Report how many lines contain the word "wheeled" in the listing that follows. Give nothing besides the number.
......
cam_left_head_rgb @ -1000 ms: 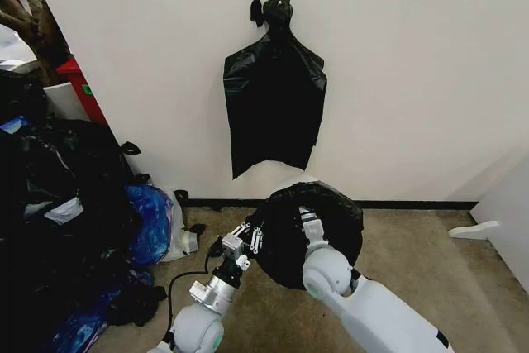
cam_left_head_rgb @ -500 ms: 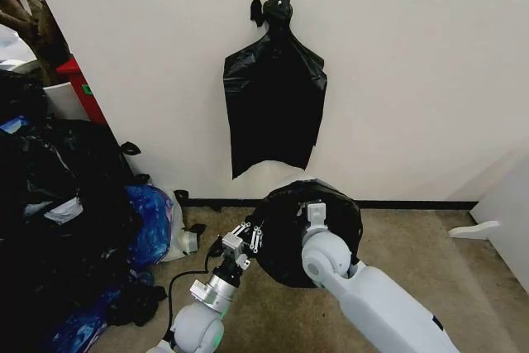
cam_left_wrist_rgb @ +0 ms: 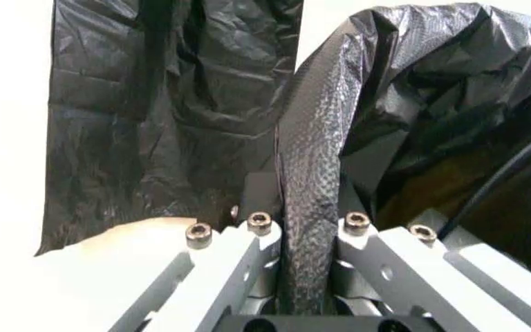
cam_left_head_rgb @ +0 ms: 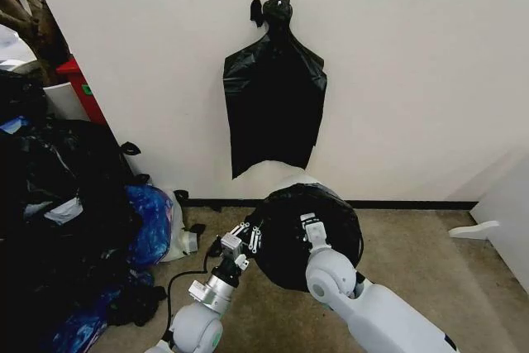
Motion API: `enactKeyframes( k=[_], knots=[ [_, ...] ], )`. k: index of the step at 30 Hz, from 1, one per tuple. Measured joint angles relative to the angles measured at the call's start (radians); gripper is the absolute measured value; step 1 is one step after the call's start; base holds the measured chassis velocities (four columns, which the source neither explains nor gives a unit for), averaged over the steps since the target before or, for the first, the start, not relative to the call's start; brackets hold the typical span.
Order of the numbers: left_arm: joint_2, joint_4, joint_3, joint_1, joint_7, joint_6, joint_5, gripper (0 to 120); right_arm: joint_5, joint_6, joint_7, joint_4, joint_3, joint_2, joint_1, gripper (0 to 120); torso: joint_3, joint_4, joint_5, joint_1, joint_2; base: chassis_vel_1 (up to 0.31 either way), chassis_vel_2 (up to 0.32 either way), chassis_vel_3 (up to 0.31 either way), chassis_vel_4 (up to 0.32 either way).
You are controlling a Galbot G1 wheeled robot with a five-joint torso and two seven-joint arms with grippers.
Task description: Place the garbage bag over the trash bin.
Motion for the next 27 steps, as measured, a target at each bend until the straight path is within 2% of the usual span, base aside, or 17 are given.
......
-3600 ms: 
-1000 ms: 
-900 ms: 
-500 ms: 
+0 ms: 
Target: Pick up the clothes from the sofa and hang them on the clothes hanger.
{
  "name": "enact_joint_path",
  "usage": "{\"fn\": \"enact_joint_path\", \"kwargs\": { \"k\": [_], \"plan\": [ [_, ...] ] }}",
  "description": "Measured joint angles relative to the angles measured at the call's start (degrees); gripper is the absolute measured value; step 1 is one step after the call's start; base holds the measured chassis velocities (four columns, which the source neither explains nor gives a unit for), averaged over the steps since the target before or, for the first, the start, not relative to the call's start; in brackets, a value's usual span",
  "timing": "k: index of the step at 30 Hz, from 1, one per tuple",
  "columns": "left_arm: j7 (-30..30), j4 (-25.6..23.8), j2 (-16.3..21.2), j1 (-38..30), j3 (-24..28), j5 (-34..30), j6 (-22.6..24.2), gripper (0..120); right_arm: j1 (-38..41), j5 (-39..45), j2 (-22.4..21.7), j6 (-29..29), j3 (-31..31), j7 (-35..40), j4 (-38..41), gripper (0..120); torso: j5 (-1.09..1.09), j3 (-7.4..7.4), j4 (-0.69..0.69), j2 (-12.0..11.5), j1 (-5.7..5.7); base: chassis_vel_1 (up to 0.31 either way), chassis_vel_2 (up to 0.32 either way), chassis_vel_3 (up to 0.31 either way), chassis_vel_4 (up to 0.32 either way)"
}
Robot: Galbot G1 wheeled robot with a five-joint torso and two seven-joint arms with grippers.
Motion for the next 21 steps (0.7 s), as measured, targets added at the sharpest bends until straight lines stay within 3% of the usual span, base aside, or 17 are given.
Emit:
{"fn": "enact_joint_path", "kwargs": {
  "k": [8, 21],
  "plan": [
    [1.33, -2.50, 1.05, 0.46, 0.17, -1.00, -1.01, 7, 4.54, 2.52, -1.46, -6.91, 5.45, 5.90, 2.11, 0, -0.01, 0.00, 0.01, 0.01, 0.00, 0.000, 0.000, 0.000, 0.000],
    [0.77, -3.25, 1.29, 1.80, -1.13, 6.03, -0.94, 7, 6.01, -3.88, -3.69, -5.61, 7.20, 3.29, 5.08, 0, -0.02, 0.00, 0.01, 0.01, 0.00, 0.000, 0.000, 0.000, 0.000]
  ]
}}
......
**TASK RESULT:** 2